*Provided data*:
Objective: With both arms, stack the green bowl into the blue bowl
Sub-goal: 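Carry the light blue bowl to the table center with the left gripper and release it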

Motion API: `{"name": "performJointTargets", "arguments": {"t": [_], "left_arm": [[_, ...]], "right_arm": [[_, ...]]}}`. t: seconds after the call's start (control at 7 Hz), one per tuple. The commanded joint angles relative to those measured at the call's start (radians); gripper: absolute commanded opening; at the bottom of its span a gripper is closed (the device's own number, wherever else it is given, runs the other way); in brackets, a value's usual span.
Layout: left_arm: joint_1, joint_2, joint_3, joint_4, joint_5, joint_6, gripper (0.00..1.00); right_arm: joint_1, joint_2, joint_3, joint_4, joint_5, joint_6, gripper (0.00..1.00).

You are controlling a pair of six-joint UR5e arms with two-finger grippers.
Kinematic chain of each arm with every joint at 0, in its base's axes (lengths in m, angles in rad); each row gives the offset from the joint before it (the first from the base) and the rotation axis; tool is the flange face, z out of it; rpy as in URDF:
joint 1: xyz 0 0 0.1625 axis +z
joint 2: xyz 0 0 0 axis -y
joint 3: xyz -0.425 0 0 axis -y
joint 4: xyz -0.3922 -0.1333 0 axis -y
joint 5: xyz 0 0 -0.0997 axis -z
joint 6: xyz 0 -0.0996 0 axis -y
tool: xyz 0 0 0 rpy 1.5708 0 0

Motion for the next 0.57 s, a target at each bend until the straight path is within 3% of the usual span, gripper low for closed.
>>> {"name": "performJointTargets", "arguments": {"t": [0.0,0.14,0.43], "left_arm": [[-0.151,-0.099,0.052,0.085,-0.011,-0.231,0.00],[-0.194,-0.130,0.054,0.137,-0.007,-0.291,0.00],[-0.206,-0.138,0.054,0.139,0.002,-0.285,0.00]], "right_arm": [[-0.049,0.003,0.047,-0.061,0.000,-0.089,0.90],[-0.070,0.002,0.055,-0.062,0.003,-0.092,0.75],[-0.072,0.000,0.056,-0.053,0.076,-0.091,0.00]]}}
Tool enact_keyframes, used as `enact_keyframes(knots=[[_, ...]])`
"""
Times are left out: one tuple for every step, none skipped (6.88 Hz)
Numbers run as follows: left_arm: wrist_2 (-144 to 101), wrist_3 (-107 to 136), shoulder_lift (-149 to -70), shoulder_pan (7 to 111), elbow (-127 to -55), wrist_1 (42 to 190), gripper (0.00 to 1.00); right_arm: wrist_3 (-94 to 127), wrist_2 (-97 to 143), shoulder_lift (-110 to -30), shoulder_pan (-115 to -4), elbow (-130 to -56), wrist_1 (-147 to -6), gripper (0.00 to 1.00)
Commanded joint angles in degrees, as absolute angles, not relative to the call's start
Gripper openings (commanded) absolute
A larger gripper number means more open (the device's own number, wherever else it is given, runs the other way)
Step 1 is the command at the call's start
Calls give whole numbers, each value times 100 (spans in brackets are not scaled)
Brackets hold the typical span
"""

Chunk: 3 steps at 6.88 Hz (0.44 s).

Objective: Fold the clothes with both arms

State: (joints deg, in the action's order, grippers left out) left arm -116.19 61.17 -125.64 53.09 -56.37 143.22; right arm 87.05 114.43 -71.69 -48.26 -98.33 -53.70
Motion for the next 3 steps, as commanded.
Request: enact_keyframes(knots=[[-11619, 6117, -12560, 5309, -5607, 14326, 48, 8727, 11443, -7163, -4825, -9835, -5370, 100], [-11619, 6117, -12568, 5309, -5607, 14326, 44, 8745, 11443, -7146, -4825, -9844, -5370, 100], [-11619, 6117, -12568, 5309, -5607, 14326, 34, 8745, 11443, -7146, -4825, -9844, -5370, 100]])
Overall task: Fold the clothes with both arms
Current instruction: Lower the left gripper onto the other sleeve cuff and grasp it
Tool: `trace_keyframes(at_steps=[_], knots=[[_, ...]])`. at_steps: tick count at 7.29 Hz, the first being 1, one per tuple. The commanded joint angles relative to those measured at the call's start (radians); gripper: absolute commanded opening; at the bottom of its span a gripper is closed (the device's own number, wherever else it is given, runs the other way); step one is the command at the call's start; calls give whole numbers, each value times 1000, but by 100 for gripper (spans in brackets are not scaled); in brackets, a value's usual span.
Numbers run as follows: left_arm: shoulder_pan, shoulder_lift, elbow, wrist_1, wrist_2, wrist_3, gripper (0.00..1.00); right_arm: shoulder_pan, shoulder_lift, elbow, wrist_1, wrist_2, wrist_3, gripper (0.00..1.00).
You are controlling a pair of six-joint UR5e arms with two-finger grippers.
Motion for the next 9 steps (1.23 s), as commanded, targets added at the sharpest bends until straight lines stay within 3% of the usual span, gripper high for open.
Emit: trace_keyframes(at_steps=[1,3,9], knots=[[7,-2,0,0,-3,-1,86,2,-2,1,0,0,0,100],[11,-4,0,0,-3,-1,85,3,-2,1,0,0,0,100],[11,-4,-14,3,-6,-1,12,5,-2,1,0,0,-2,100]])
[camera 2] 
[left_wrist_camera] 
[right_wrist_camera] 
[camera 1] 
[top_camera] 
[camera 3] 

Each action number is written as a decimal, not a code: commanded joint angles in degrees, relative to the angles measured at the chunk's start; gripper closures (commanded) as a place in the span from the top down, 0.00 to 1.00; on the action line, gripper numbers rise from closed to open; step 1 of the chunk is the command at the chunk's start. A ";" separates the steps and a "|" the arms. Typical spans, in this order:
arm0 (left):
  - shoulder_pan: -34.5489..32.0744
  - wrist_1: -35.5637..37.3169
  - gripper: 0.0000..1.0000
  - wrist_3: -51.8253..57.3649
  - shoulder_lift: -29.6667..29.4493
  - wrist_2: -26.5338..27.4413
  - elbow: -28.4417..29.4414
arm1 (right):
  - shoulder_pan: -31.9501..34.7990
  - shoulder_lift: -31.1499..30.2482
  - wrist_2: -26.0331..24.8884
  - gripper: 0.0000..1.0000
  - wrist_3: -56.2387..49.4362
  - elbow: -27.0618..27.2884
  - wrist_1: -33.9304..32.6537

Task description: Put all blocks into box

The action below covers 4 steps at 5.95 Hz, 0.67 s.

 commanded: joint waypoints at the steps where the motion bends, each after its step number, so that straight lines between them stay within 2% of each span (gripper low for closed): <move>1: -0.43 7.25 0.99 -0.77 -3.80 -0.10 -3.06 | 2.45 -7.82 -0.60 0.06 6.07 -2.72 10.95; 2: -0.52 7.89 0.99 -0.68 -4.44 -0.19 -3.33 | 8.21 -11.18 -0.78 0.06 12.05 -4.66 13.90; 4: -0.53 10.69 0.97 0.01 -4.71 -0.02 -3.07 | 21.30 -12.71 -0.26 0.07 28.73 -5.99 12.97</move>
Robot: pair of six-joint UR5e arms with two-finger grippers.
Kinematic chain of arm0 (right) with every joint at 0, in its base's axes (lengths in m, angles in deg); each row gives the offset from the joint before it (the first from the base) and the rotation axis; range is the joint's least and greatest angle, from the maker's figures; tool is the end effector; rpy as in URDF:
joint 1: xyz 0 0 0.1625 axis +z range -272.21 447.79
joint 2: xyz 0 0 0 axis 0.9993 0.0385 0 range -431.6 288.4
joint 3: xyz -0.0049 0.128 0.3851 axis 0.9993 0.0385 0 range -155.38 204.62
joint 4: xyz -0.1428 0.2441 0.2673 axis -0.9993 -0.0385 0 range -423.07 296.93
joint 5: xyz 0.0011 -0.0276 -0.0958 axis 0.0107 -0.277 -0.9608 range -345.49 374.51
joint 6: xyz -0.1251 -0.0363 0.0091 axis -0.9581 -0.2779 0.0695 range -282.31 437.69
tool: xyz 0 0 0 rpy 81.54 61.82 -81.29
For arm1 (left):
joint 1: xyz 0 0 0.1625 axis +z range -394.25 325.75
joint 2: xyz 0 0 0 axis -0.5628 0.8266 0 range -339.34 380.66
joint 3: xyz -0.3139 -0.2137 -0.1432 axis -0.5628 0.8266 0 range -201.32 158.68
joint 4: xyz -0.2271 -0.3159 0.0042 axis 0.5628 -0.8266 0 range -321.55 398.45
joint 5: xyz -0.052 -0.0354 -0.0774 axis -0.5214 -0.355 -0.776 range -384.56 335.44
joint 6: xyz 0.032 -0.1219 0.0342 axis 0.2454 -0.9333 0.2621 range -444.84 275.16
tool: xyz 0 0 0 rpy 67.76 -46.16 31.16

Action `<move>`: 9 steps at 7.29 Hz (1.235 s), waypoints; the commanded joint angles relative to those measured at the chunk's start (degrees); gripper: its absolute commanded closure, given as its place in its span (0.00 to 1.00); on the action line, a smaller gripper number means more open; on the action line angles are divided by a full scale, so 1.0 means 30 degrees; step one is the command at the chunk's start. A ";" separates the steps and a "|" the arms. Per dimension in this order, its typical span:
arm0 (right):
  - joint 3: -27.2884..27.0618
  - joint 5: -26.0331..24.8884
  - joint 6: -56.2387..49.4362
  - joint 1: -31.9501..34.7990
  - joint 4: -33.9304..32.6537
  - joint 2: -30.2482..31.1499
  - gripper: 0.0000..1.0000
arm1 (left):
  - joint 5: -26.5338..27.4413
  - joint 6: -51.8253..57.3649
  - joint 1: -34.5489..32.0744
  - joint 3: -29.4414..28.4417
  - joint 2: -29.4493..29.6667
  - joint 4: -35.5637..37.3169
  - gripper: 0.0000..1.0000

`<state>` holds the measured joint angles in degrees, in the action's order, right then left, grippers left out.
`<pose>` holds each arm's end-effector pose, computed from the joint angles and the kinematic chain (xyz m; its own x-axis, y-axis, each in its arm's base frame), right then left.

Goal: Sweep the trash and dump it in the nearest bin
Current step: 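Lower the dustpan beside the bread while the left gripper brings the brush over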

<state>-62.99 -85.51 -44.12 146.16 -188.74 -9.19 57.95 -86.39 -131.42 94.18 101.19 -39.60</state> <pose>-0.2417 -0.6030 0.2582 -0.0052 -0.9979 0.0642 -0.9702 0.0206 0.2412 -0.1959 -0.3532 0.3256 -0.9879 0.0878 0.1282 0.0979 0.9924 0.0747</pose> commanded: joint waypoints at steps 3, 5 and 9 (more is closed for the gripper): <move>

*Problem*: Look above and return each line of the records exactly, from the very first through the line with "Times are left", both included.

*Solution for this exercise*:
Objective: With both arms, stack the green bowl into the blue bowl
Sub-goal: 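Carry the light blue bowl to the table center with the left gripper and release it
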
Motion API: `{"name": "performJointTargets", "arguments": {"t": [_], "left_arm": [[_, ...]], "right_arm": [[_, ...]]}}`. t: seconds after the call's start (control at 7 Hz), one per tuple. The commanded joint angles relative to those measured at the call's start (radians); gripper: absolute commanded opening; at the bottom of its span a gripper is closed (the device's own number, wherever else it is given, runs the other way); in brackets, a value's usual span.
Layout: left_arm: joint_1, joint_2, joint_3, joint_4, joint_5, joint_6, gripper (0.00..1.00); right_arm: joint_1, joint_2, joint_3, joint_4, joint_5, joint_6, gripper (0.00..1.00).

You are controlling a pair of six-joint UR5e arms with two-finger grippers.
Kinematic chain of each arm with every joint at 0, in its base's axes (lengths in m, angles in rad); each row gives the offset from the joint before it (the first from the base) and the rotation axis; tool is the flange face, z out of it; rpy as in URDF:
joint 1: xyz 0 0 0.1625 axis +z
joint 2: xyz 0 0 0 axis -y
joint 3: xyz -0.425 0 0 axis -y
joint 4: xyz -0.3922 -0.1333 0 axis -y
joint 5: xyz 0 0 -0.0997 axis -z
joint 6: xyz 0 -0.0996 0 axis -y
tool: xyz 0 0 0 rpy 1.5708 0 0

Motion for the next 0.57 s, a target at each bend until the straight path is within 3% of the usual span, gripper low for closed.
>>> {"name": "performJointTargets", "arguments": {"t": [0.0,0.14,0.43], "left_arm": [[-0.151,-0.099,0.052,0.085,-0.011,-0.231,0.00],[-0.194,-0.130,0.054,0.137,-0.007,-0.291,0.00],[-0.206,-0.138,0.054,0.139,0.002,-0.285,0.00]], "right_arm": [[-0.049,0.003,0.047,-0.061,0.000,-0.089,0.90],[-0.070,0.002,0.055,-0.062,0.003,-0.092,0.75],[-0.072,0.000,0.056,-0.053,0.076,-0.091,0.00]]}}
Tool enact_keyframes, used as `enact_keyframes(knots=[[_, ...]])`
"""
Times are left out: one tuple for every step, none skipped (6.88 Hz)

No part of the exercise remains open.